A comparação deu-se através da simulação do índice Gini que seria


observado no ano de 2010, com aquele efetivamente observado na
realidade. Os resultados mostram que apenas o efeito da melhora
educacional da população economicamente ativa não faria uma queda
abrupta da desigualdade observada no Brasil. Em alguns casos, inclusive,
aumentaria a desigualdade em curto/médio-prazo. Para que o efeito sobre a
desigualdade fosse mais forte, seria necessário massificar o acesso ao ensino
superior. Em apenas poucos casos, a redução da desigualdade superaria
10% apenas pelos efeitos educacionais.

Isso acontece por variadas razões, mas, em especial, devido à inércia


demográfica (o tempo necessário para que os trabalhadores mais educados
substituam os anteriores e tornem-se maioria disponível no mercado). Desta
forma, os frutos colhidos pela revolução educacional se manifestariam
depois de décadas e, mesmo assim, seriam tímidos.
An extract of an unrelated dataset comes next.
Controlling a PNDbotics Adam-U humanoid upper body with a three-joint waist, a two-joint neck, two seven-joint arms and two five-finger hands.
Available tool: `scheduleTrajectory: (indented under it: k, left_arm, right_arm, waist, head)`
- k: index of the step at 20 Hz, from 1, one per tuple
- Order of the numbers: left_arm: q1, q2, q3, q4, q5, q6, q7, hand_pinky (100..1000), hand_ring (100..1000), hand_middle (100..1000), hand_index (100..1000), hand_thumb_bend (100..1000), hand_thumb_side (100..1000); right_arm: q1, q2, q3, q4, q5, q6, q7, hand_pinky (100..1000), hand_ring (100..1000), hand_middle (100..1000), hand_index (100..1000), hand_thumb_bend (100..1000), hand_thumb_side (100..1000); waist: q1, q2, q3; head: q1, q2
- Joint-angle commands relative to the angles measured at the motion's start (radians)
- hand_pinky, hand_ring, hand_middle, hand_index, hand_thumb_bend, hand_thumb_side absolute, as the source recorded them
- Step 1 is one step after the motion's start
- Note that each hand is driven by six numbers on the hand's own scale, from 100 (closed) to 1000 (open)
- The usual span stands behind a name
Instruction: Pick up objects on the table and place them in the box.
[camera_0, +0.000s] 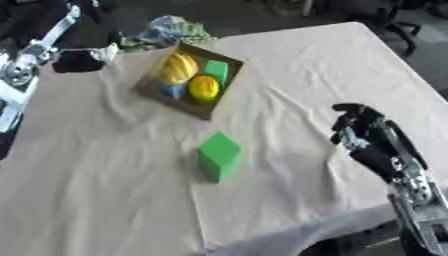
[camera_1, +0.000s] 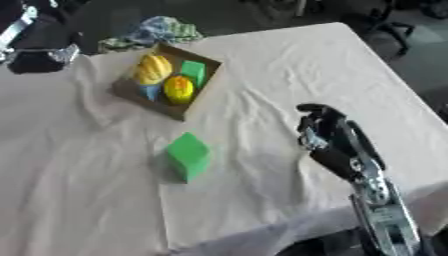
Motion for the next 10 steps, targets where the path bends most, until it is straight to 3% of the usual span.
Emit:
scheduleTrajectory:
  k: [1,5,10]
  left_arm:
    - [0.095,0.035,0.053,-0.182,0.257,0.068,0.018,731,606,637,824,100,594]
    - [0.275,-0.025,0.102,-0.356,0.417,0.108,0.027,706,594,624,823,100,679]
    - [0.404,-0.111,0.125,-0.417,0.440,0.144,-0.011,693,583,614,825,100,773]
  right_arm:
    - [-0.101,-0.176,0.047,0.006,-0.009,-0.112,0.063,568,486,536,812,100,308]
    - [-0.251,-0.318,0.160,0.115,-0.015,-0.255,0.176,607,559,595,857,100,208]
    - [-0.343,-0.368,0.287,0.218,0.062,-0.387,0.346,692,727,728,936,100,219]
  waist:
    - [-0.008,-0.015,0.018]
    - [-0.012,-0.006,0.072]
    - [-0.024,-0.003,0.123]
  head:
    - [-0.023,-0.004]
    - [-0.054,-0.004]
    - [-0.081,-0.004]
Além disso, para fazer as simulações, os autores assumiram hipóteses


bastante otimistas, que dificilmente se manifestam na prática. Por exemplo,
foi assumido que a melhora educacional teria o mesmo efeito para todos os
indivíduos da população, desconsiderando as características demográficas e
as diferenças de origem desses indivíduos. Também se considerou que o
mercado absorveria totalmente os profissionais mais qualificados – algo
impensável na prática – principalmente quando se observa, atualmente, uma
taxa de desemprego quase duas vezes maior entre mestres e doutores.
Outro ponto desconsiderado foram as redes de convívio social de cada
indivíduo e como isso facilita ou dificulta o ingresso no mercado de
trabalho.

Evidentemente, após ler e analisar o artigo, a conclusão não deve ser


abandonar os investimentos em educação. Ela continua sendo importante
para o desenvolvimento econômico do país, no entanto não é ela a grande
responsável pela redução dos níveis de pobreza e desigualdade. Não
devemos induzir, a partir de um caso particular de superação de
adversidades e ascensão social através da educação, que ela seria o
elemento mais importante para massificar o processo.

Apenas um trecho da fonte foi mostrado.